Introduction to FSx for Lustre using CloudFormation

TOC

Introduction to FSx for Lustre using CloudFormation

FSx for Lustre is one of the managed storage services offered by AWS.

FSx for Lustre makes it easy and cost-effective to launch and run the popular, high-performance Lustre file system. You use Lustre for workloads where speed matters, such as machine learning, high performance computing (HPC), video processing, and financial modeling.

What is Amazon FSx for Lustre?

In this page, as an introduction to FSx for Lustre, we will build the configuration introduced in the following page using CloudFormation and check its operation.

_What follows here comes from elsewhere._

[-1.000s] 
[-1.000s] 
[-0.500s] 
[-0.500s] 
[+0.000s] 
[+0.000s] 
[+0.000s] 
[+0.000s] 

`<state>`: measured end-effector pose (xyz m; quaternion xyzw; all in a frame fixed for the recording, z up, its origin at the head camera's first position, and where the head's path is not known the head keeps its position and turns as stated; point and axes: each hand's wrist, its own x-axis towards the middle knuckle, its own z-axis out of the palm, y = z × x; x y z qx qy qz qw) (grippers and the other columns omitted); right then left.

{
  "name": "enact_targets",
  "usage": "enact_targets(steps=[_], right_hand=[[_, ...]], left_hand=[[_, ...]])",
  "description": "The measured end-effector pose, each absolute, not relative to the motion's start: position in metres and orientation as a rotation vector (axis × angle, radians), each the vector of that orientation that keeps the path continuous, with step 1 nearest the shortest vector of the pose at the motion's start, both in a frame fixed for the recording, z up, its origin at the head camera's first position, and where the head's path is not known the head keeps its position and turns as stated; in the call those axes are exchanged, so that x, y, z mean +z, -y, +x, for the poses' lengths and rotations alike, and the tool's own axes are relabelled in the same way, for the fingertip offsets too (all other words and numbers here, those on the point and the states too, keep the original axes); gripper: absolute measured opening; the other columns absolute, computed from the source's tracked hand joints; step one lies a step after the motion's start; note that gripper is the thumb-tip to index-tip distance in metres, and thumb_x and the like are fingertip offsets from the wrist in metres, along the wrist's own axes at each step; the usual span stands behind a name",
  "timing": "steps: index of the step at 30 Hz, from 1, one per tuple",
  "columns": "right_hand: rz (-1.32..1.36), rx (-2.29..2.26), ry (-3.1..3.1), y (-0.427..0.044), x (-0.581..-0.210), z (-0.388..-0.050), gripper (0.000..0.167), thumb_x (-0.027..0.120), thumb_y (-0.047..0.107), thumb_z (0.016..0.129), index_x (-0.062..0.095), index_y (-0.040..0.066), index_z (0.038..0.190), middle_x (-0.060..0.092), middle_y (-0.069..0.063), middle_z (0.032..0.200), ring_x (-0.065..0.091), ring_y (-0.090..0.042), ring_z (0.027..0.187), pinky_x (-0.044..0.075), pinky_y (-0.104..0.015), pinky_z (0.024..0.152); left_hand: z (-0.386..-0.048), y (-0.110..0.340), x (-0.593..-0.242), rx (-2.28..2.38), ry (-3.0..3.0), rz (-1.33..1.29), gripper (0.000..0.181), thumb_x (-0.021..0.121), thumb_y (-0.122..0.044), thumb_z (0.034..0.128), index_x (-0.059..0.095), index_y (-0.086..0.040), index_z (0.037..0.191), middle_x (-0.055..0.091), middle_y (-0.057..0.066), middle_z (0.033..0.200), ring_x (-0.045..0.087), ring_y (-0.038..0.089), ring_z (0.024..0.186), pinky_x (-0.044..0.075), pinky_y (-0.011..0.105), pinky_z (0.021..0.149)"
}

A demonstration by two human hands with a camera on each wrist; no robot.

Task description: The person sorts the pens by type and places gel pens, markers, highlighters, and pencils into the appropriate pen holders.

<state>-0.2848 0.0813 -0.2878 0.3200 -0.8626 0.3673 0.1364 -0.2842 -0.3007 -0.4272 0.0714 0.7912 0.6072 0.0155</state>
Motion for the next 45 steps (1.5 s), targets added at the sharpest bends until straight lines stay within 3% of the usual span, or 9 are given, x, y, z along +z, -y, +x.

https://docs.aws.amazon.com/fsx/latest/LustreGuide/getting-started.html

Environment

Diagram of introduction to FSx for Lustre using CloudFormation.

Create two private subnets in the VPC.

On the first subnet, FSx for Lustre is created.

On the second subnet, create an EC2 instance.
This instance will be used as a client connecting to FSx for Lustre.

Create an S3 bucket.
This bucket will be used as the data repository for FSx for Lustre.

FSx for Lustre is located on a private subnet, so it accesses S3 buckets via a VPC endpoint.
You can also use Amazon Linux Extras to install the client package for FSx for Lustre on your EC2 instance, which also goes through this VPC endpoint.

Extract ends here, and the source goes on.